Definitely Not Mister Pops

Very Useful Dragons coupled with the one that replaces dragon roars with Macho Man Randy Savage trash talk are the best Skyrim mods.
You may quote me on that.

Professor Bear


Theblazeuk

I loved Alien Isolation. Play on a controller for force feedback with headphones on. Never had the niggles you did other than one or two CANT I JUST JUMP OVER THIS moments.

Tiplodocus

RESIDENT EVIL 4 on the WII (via the WII U).  I'd forgotten how much fun it is. Love the overshoulder gun mechanic - works a treat with the Wiimotes.

Tiny Tips also decided to play it. He thinks it's great too (but was expecting it to be a bit "meh!" because it is "such an old game").
Be excellent to each other. And party on!

Keef Monkey

Played 10hrs of Mass Effect Andromeda over the weekend on the EA Early Access trial, and been absolutely itching for its proper release today so I can jump back into it. It seems to be getting a bit of a kicking (and yeah, some of the animations lack polish) but all the anger on the internet seems totally out of proportion and makes me feel like everyone is playing a different game to me. As a huge fan of the series I couldn't be happier so far. That goosebumpy thrill of playing Mass Effect again is great enough that I can (so far) look beyond the rough edges. Haven't seen anything broken or that would hamper my thrill power at all.
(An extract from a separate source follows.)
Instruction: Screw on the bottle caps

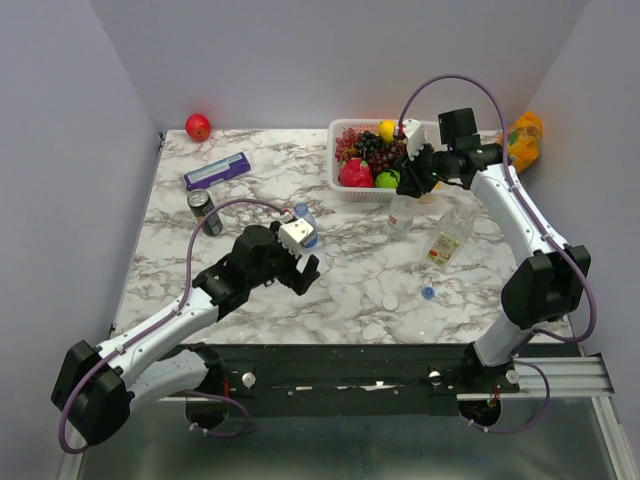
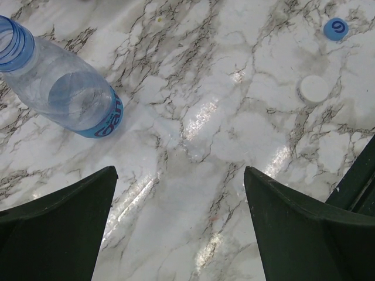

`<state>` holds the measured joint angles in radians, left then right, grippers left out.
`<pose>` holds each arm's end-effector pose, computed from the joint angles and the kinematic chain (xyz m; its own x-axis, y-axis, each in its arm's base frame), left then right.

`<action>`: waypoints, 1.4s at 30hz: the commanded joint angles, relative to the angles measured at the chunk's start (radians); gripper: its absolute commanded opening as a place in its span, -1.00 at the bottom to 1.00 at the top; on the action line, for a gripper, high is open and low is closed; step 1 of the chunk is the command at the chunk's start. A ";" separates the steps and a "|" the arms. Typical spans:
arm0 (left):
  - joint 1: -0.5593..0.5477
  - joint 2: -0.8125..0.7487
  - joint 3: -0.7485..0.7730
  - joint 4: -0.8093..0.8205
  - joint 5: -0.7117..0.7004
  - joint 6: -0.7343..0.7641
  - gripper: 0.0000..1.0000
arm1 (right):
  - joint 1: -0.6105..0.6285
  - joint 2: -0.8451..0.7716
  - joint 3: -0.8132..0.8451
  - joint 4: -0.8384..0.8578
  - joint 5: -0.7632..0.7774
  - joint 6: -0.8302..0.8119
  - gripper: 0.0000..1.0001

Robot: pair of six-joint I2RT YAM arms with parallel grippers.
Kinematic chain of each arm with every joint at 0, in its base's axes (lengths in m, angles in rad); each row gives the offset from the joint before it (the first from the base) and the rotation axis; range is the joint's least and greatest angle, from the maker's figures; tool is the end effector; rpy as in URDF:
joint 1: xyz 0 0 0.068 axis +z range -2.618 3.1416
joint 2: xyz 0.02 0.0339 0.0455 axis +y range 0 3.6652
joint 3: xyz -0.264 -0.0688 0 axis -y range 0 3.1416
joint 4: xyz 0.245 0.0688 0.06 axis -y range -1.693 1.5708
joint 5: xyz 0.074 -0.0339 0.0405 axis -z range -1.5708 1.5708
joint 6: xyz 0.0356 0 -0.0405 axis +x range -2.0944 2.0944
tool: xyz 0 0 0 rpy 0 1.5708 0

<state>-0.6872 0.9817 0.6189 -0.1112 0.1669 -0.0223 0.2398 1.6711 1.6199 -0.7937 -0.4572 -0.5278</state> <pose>0.1669 -0.1446 0.2523 -0.3693 0.2746 -0.8878 0.7318 0.6748 -0.0956 0.3503 0.1018 0.3443 -0.3770 -0.5574 -0.7397 -0.7959 0.6034 -0.0491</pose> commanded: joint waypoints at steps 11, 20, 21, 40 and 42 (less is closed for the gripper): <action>0.032 0.040 0.044 -0.007 0.003 0.016 0.97 | -0.019 0.044 -0.023 0.057 -0.021 0.015 0.05; 0.038 0.046 0.039 -0.001 0.011 0.016 0.97 | -0.019 0.059 0.004 0.050 -0.001 0.023 0.21; 0.038 0.046 0.039 -0.001 0.013 0.018 0.97 | -0.020 0.061 0.008 0.050 0.000 0.022 0.22; 0.297 -0.100 0.271 -0.205 -0.092 0.042 0.97 | 0.200 0.125 0.324 0.110 -0.069 0.040 0.50; 0.360 -0.103 0.288 -0.179 -0.113 0.045 0.97 | 0.252 0.166 0.348 0.105 -0.078 0.064 0.52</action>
Multiplayer is great too, and I'm really enjoying the new prequel novel and can't wait for the new comic series to start up. They've always done a brilliant job with the extended universe (I rewatched the anime movie at the weekend and it's cracking) and as it's hands down my favourite series out there I'm always keen to devour anything ME-related so I'm buzzing that there's a bunch of stuff happening. Not sure there's another series that makes me feel this engaged and excited, I love it so much!

SIP

Yeah, was big fan of the first 3 and was looking forward to this but the reviews have been largely negative on many of the aspects of the game. Glad to hear you are enjoying it. Think I'm going to pick it up second hand as choke at the thought of paying £40+ for a game. Will pick it up for 30 in a couple of weeks.